Despite the heavy concentration of space in the branded fashion category, Sasseur is mindful of the need to keep the revenue allocation balanced and avoid excessive dependency on a few tenants. No single tenant in the portfolio accounts for more than 5 per cent of revenue and the top 10 tenants account for only around 15 per cent.
The government is putting its shoulder to the consumption wheel
The outlet industry in China, and more broadly speaking in non-Japan Asia, is far from mature as in North America and Europe. There is still substantial room for growth but it should be remembered that the peak wave of outlet centres in the West — those opened in the 1990s and early 2000s — occurred at a time when there was no competition from e-commerce. Today’s new centres have e-commerce to contend with and indeed China’s outlet mall developers see the likeso of Alibaba as their key competitors. Consequently, they need to provide a unique experience that extends beyond just great deals on high-end fashion. Sasseur is therefore strongly focused on design features, food and beverage, entertainment and amenities at its centres.

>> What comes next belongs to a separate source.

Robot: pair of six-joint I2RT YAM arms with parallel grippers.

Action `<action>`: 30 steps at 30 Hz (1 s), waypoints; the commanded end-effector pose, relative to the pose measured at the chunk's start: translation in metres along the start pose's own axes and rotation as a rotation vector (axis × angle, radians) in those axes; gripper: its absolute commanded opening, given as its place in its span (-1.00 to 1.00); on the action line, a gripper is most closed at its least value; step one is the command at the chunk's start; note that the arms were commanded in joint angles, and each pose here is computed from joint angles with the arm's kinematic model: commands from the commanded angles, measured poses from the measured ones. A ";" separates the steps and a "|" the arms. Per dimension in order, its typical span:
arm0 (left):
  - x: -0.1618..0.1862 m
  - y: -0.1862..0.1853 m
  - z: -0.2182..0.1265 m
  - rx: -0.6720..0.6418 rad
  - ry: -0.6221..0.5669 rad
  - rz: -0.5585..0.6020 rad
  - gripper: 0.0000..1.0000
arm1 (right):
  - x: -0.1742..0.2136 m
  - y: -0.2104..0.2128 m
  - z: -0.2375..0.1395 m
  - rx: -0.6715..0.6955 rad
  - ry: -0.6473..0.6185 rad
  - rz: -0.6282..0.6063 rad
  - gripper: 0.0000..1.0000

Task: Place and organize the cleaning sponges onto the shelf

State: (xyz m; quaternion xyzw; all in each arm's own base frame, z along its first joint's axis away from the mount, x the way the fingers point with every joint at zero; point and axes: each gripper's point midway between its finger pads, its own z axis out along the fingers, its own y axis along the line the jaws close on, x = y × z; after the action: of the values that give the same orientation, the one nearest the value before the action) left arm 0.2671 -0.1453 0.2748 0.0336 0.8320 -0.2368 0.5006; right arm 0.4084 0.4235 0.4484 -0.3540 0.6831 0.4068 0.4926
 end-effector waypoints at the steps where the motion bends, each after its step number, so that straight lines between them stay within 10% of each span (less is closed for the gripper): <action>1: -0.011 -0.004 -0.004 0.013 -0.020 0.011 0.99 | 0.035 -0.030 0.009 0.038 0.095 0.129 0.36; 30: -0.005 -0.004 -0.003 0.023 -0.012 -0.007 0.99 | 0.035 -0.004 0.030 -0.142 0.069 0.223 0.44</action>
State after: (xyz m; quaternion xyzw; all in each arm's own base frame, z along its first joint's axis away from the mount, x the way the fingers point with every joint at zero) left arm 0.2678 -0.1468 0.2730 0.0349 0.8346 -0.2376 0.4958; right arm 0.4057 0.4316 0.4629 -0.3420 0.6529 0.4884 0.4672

The Chinese government is trying to do its bit. It is targeting real GDP growth of about five percent this year and an urban unemployment rate of around 5.5 per cent. The government aims to create around 12 million new urban jobs this year, and is making domestic consumption a priority after decades of focusing on exports to drive the country’s economic growth.
While the central government is spruiking consumption as an engine of growth, some Chinese cities have increased their respective growth targets. These include Chongqing and Hefei where three of Sasseur REIT’s four outlet centres are located.
Right now, the year ahead looks bright for Sasseur and the Chinese outlet industry in general. People are keen to get out and enjoy their new-found freedom, and Sasseur is ready with the spaces for them to do it.